• **ABOUT THIS TASK**: Please restate the listing below in full, word for word.

^^^^^^^^

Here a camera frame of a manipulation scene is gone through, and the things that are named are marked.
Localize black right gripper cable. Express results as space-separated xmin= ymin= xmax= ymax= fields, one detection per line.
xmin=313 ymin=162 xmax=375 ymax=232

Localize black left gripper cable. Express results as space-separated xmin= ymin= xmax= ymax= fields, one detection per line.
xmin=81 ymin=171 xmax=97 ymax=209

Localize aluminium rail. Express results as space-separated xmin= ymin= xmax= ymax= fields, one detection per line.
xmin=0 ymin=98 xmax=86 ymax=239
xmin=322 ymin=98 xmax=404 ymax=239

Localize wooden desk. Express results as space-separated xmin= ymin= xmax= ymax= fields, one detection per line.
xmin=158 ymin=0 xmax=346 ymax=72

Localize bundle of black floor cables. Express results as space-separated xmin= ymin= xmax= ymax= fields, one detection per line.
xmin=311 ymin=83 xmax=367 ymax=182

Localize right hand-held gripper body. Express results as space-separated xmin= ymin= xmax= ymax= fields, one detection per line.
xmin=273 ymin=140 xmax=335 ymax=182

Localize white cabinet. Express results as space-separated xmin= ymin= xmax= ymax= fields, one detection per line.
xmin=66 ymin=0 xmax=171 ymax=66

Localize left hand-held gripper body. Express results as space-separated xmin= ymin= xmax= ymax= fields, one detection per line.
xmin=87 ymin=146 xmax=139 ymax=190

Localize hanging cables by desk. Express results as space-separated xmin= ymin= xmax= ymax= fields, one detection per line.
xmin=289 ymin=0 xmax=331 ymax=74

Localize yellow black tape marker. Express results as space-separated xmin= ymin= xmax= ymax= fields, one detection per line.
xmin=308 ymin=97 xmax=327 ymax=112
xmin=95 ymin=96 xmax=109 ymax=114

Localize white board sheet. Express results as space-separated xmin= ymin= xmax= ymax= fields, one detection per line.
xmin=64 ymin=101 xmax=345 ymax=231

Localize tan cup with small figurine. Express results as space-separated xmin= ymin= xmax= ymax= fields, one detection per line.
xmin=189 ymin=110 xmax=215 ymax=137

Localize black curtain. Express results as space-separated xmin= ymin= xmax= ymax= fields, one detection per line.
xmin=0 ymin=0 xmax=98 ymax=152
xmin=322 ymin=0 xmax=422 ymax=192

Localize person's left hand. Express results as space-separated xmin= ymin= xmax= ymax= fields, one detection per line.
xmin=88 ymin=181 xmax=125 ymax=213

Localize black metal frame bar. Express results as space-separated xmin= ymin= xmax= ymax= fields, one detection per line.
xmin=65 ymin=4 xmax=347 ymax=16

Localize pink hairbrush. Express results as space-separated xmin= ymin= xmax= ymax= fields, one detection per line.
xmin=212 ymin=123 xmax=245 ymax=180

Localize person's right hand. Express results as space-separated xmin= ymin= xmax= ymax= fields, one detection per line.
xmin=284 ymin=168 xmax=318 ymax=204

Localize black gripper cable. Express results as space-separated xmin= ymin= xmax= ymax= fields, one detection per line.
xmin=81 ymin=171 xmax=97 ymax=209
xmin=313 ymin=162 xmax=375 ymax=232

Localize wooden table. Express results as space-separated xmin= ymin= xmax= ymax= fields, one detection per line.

^^^^^^^^

• **FINAL ANSWER**:
Here a camera frame of a manipulation scene is gone through, and the things that are named are marked.
Localize black right gripper cable. Express results as space-separated xmin= ymin= xmax= ymax= fields, one detection per line.
xmin=313 ymin=162 xmax=375 ymax=232

Localize black left gripper cable. Express results as space-separated xmin= ymin= xmax= ymax= fields, one detection per line.
xmin=81 ymin=171 xmax=97 ymax=209

Localize aluminium rail. Express results as space-separated xmin= ymin= xmax= ymax= fields, one detection per line.
xmin=0 ymin=98 xmax=86 ymax=239
xmin=322 ymin=98 xmax=404 ymax=239

Localize wooden desk. Express results as space-separated xmin= ymin= xmax= ymax= fields, one detection per line.
xmin=158 ymin=0 xmax=346 ymax=72

Localize bundle of black floor cables. Express results as space-separated xmin= ymin= xmax= ymax= fields, one detection per line.
xmin=311 ymin=83 xmax=367 ymax=182

Localize right hand-held gripper body. Express results as space-separated xmin= ymin= xmax= ymax= fields, one detection per line.
xmin=273 ymin=140 xmax=335 ymax=182

Localize white cabinet. Express results as space-separated xmin= ymin= xmax= ymax= fields, one detection per line.
xmin=66 ymin=0 xmax=171 ymax=66

Localize left hand-held gripper body. Express results as space-separated xmin= ymin= xmax= ymax= fields, one detection per line.
xmin=87 ymin=146 xmax=139 ymax=190

Localize hanging cables by desk. Express results as space-separated xmin= ymin= xmax= ymax= fields, one detection per line.
xmin=289 ymin=0 xmax=331 ymax=74

Localize yellow black tape marker. Express results as space-separated xmin= ymin= xmax= ymax= fields, one detection per line.
xmin=308 ymin=97 xmax=327 ymax=112
xmin=95 ymin=96 xmax=109 ymax=114

Localize white board sheet. Express results as space-separated xmin= ymin= xmax= ymax= fields, one detection per line.
xmin=64 ymin=101 xmax=345 ymax=231

Localize tan cup with small figurine. Express results as space-separated xmin= ymin= xmax= ymax= fields, one detection per line.
xmin=189 ymin=110 xmax=215 ymax=137

Localize black curtain. Express results as space-separated xmin= ymin= xmax= ymax= fields, one detection per line.
xmin=0 ymin=0 xmax=98 ymax=152
xmin=322 ymin=0 xmax=422 ymax=192

Localize person's left hand. Express results as space-separated xmin= ymin= xmax= ymax= fields, one detection per line.
xmin=88 ymin=181 xmax=125 ymax=213

Localize black metal frame bar. Express results as space-separated xmin= ymin= xmax= ymax= fields, one detection per line.
xmin=65 ymin=4 xmax=347 ymax=16

Localize pink hairbrush. Express results as space-separated xmin= ymin= xmax= ymax= fields, one detection per line.
xmin=212 ymin=123 xmax=245 ymax=180

Localize person's right hand. Express results as space-separated xmin= ymin= xmax= ymax= fields, one detection per line.
xmin=284 ymin=168 xmax=318 ymax=204

Localize black gripper cable. Express results as space-separated xmin= ymin= xmax= ymax= fields, one detection per line.
xmin=81 ymin=171 xmax=97 ymax=209
xmin=313 ymin=162 xmax=375 ymax=232

Localize wooden table. Express results as space-separated xmin= ymin= xmax= ymax= fields, one detection per line.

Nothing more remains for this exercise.